If you ever get the opportunity to visit the International Swimming Hall of Fame Museum in Ft. Lauderdale, Florida … don’t. In fact, turn in the opposite direction and walk away. You’d be better off rolling your $8 in fish entrails and feeding it to seagulls. At least that way, you’d know it was money well wasted.
Because I’m a firm believer in patronizing local businesses and “seeing the sights” in a new city, I was excited to visit the ISHOF. Every street corner near the ocean has signs pointing you to this tourist hotspot. And while I don’t swim, I can appreciate the dedication athletes have to their sport. (Well, that and Speedo had an exhibit there that I wanted to see. Duh.)
The ISHOF sits on the intercostal waterway a quarter mile from the Atlantic Ocean. To say its locale is prime real estate would be an understatement. The buildings are surround by $2 and $3 million yachts as far as the eye can see. To look at it from the outside, it has a bit of kitschy, retro ‘60’s swagger to it. “This could be fun,” I told my friend Tracey. More untrue words have never been spoken.
When you first walk in, you’re greeted by a lonely looking mannequin that – I assume – is supposed to represent Olympic medalist Mark Spitz. “Is that Burt Reynolds?” my friend Tracey asked. A hand painted placard on the wall states “World’s Greatest Olympic Swimmer”. Upon closer examination, there’s a hastily added “2nd” scrawled on top of it. Seems when Michael Phelps usurped Spitz’s record – the ISHOF had to scramble to change the verbiage. Maybe there were budgetary restraints or something.

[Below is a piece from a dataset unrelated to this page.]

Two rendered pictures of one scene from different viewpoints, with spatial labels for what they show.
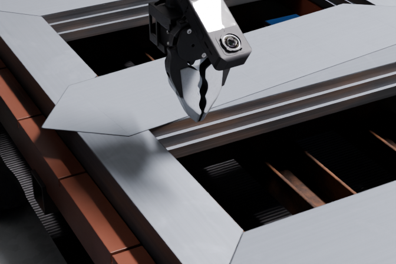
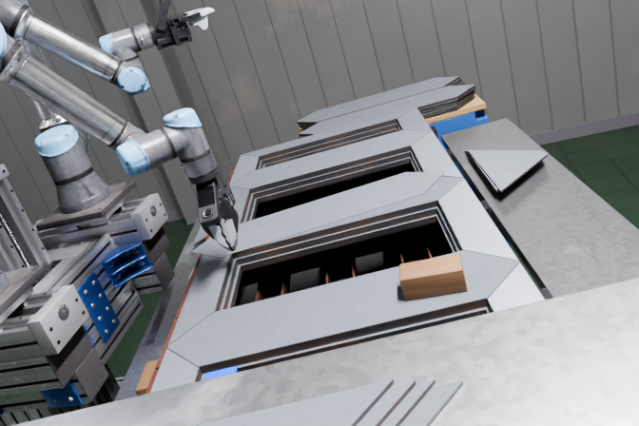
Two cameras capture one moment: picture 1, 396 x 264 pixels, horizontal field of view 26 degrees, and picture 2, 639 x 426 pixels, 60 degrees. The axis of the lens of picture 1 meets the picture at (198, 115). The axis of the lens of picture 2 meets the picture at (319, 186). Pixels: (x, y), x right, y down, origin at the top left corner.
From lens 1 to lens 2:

Speaking of Phelps – the museum is practically devoid of any mention to him. In this sport, he’s a living legend – and, yet, I think I spotted only one Wheaties box with his picture on it. Let’s face it … the kid is probably just a flash in the pan, right? The museum probably wonders why re-do an entire museum just to honor a pothead?
The building is a hodge-podge of strewn-together Olympic medals, exhibits and posters. It has the Feng Shui of a crazy person. Oh sure, they try to take you through the history of swimming from a chronological perspective … and fail miserably. It was like being in Esther Williams’ basement … if Esther Williams was a hoarder.
My friend Tracey put it best when he likened the ISHOF to Paris Hilton. “It looks pretty on the outside, but the inside is a MESS.” Instead of having doors to keep wandering patrons out of certain areas, they have decoratively placed bed sheets hanging from the rafters. And when I poked my head in to the museum’s off-limits conference room, I was appalled. It was a wall-to-wall fire hazard of paraphernalia and memorabilia that had yet to be haphazardly displayed.
I lasted about 30 minutes before I wanted to drown myself in the nearby pool. My only hope is that Greg Louganis gets a bunch of his gays together and they have an extreme ISHOF makeover. It’s their only hope.